One of the top nine “innovation fatigue factors” that we address in the book involves the challenges that stem from governmental policies and regulations. Chapter 14 explores this in detail, and urges government leaders and policy makers to listen to the “voice of the innovator” before they pass new laws or add new burdens that may have unintended consequences on innovation.
Our arguments have been buttressed by the CEO of Ford, who recently made a bold statement on innovation and regulation, as reported by the Associated Press:
Ford Motor Co. CEO Alan Mulally said government regulation in many ways has hurt innovation among businesses and manufacturers in the United States.
“We’ve become so stymied with regulation,” said Mulally Wednesday during a panel discussion on innovation in manufacturing at The National Summit in Detroit. “We have to say enough is enough and get back to freeing people up.”

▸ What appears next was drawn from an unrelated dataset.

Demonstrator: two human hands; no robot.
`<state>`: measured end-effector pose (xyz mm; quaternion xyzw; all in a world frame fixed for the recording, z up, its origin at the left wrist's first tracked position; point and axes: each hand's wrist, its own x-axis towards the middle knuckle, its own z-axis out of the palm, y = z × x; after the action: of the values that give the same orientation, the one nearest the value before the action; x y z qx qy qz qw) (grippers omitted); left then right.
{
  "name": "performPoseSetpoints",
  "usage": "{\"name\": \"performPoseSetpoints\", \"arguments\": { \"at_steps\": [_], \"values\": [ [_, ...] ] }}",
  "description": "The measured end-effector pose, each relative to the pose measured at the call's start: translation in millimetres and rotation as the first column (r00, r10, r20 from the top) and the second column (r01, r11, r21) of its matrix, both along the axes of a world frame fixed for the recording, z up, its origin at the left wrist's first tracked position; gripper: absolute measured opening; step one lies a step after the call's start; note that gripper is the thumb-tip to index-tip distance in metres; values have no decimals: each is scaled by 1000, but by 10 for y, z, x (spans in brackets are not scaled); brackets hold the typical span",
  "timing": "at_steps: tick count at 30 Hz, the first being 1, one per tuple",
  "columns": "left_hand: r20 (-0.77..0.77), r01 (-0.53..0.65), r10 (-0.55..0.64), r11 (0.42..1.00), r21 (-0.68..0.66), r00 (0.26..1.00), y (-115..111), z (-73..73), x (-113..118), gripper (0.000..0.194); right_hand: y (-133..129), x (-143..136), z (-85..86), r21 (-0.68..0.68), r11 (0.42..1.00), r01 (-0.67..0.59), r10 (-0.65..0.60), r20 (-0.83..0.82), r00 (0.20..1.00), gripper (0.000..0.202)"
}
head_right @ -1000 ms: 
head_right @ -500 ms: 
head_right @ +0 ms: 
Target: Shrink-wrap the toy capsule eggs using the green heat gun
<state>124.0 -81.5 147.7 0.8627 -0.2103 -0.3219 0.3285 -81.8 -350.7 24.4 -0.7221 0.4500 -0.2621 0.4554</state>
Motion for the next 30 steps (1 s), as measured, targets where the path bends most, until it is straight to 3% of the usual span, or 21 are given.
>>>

One hears this a lot from small business owners–it’s refreshing to find a CEO of a large company willing to hint that there might be problems. “Freeing people up” to innovate and to grow their business makes a lot of sense in many areas, where one can argue that innovation is hindered by excessive or overly burdensome regulations or taxation policies. Getting the balance right is tough work, we admit, but somewhere in the process, we hope that policy makers will go the extra mile to consider the potential impact on innovation, and not just from the perspective of a few Fortune 100 CEOs, but also from the perspectives of the innovators and entrepreneurs themselves who create the technologies and business models that drive so much of the economy.
Innovation is a plant that, once wilted, can be difficult to revive. The culture of innovation needs to be nourished carefully and kept vibrant for an economy to thrive.